#### GIVEN INFORMATION:
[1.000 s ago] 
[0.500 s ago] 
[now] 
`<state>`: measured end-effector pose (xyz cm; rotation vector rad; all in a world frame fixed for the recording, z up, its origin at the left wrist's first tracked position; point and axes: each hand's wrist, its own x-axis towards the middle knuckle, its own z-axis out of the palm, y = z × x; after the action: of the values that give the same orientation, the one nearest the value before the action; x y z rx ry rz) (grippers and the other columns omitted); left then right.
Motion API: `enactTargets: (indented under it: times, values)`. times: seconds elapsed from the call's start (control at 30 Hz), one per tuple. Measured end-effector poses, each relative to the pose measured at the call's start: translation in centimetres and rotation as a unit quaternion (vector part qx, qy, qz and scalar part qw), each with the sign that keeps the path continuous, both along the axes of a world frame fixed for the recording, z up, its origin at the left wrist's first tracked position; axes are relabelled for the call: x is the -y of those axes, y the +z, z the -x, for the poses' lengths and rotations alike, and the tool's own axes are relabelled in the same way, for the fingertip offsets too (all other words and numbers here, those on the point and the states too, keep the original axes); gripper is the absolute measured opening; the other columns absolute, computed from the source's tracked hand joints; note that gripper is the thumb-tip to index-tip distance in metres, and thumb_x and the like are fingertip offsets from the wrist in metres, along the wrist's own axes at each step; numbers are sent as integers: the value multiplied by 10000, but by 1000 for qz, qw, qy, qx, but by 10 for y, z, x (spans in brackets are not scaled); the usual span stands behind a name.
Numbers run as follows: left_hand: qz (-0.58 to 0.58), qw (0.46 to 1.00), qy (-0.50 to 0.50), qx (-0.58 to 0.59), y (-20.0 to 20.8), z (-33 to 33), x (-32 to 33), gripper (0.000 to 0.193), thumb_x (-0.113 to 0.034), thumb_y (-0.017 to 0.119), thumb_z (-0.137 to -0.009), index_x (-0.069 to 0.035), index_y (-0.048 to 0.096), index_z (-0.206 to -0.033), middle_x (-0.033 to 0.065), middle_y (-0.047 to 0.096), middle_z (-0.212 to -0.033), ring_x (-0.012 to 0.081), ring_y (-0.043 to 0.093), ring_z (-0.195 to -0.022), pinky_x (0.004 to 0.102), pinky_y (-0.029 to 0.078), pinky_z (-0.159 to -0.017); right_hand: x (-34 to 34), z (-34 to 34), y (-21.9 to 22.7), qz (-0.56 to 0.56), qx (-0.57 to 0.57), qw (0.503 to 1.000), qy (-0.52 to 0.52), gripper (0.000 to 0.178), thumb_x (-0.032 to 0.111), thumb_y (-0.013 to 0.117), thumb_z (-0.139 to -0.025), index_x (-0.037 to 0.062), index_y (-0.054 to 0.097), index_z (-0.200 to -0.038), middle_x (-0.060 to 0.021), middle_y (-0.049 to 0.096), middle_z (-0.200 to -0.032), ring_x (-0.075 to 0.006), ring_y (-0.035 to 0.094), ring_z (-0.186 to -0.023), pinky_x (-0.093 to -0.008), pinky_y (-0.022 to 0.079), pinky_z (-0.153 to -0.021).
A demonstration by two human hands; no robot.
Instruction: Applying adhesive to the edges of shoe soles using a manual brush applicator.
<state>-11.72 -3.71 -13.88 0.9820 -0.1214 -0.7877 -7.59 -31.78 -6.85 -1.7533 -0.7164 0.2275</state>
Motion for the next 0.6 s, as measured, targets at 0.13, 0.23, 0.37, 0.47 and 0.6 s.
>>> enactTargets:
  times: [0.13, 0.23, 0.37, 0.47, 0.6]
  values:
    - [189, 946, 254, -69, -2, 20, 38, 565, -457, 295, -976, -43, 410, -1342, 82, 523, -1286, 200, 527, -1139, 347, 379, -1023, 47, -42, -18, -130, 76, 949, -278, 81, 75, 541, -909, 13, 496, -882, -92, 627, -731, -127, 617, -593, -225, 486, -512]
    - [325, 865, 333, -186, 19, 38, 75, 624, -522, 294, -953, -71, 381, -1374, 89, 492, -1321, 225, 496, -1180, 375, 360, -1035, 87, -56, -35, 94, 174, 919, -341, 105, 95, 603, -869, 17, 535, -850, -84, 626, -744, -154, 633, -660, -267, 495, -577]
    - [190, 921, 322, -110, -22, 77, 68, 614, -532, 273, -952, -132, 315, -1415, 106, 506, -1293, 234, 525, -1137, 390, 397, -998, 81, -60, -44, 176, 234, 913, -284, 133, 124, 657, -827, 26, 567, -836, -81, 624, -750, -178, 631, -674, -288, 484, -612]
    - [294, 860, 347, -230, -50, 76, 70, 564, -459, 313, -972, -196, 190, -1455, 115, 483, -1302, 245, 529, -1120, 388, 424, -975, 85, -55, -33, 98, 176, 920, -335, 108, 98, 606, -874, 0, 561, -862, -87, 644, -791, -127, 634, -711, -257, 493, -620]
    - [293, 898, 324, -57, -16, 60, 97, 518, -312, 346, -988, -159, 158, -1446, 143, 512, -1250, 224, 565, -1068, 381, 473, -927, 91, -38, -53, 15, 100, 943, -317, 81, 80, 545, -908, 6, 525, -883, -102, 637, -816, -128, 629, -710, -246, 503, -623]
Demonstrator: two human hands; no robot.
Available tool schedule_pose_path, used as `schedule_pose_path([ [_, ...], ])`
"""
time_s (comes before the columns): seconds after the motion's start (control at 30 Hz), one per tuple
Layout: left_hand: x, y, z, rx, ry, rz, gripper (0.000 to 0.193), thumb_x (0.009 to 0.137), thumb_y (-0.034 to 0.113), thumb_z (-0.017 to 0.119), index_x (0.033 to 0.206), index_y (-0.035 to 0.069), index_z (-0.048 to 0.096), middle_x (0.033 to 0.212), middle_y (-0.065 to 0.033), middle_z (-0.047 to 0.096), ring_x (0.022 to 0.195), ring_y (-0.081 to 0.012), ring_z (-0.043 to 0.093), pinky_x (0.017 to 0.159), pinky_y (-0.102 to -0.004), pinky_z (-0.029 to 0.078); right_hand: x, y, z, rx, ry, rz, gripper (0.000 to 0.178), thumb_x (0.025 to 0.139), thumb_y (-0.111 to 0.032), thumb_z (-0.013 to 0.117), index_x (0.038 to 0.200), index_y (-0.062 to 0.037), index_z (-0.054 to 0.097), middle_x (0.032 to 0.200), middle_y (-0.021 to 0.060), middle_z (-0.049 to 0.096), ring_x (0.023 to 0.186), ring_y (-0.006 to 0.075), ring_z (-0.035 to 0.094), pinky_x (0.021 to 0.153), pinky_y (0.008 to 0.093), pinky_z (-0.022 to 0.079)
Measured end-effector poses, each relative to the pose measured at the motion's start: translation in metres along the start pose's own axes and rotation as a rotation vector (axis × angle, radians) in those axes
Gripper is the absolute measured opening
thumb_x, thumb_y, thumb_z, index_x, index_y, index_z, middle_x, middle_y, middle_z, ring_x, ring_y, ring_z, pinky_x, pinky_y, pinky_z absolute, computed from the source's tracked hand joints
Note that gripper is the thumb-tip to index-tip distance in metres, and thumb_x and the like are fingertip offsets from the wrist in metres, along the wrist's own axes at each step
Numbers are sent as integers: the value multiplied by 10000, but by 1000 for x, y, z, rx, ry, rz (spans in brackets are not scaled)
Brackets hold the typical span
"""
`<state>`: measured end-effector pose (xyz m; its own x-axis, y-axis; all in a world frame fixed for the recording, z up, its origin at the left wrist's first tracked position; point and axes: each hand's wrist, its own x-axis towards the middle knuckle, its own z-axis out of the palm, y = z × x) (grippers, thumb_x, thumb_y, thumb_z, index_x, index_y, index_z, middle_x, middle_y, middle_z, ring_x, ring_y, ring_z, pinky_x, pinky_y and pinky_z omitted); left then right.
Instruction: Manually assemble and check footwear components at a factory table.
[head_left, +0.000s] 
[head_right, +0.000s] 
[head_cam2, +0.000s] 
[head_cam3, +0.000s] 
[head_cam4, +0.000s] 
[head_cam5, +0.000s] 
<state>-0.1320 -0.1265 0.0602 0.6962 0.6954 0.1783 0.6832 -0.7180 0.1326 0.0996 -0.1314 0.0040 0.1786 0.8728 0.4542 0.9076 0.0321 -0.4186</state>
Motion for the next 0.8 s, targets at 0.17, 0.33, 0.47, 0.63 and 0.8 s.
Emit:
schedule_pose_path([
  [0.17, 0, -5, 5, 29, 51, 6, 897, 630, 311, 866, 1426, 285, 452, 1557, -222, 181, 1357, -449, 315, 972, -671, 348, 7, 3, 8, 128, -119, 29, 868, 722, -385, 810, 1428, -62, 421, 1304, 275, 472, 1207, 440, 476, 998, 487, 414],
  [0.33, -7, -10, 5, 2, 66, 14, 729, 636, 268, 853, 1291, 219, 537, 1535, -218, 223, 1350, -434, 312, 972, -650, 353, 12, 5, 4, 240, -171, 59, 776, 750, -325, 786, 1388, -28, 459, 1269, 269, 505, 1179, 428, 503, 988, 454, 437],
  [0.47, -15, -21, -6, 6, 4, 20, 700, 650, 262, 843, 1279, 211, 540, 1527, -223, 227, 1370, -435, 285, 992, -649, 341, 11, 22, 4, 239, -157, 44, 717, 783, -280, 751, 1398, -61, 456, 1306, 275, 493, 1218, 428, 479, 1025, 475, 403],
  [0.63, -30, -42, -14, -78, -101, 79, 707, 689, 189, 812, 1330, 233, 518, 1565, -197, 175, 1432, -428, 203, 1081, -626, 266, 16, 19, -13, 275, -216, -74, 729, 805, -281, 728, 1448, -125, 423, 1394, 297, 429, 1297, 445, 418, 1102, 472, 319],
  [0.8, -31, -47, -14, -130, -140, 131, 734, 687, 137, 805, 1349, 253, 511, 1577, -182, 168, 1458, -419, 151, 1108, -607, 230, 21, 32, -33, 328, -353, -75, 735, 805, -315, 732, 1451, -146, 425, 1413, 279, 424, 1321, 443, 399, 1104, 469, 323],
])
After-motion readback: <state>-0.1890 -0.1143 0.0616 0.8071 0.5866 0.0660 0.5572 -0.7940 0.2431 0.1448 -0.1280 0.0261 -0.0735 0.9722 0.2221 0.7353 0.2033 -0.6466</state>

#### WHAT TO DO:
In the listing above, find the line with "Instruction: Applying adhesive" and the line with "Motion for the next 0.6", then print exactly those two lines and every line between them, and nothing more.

#### RESPONSE FOR THIS EXERCISE:
Instruction: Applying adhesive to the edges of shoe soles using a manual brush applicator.
<state>-11.72 -3.71 -13.88 0.9820 -0.1214 -0.7877 -7.59 -31.78 -6.85 -1.7533 -0.7164 0.2275</state>
Motion for the next 0.6 s, as measured, targets at 0.13, 0.23, 0.37, 0.47 and 0.6 s.

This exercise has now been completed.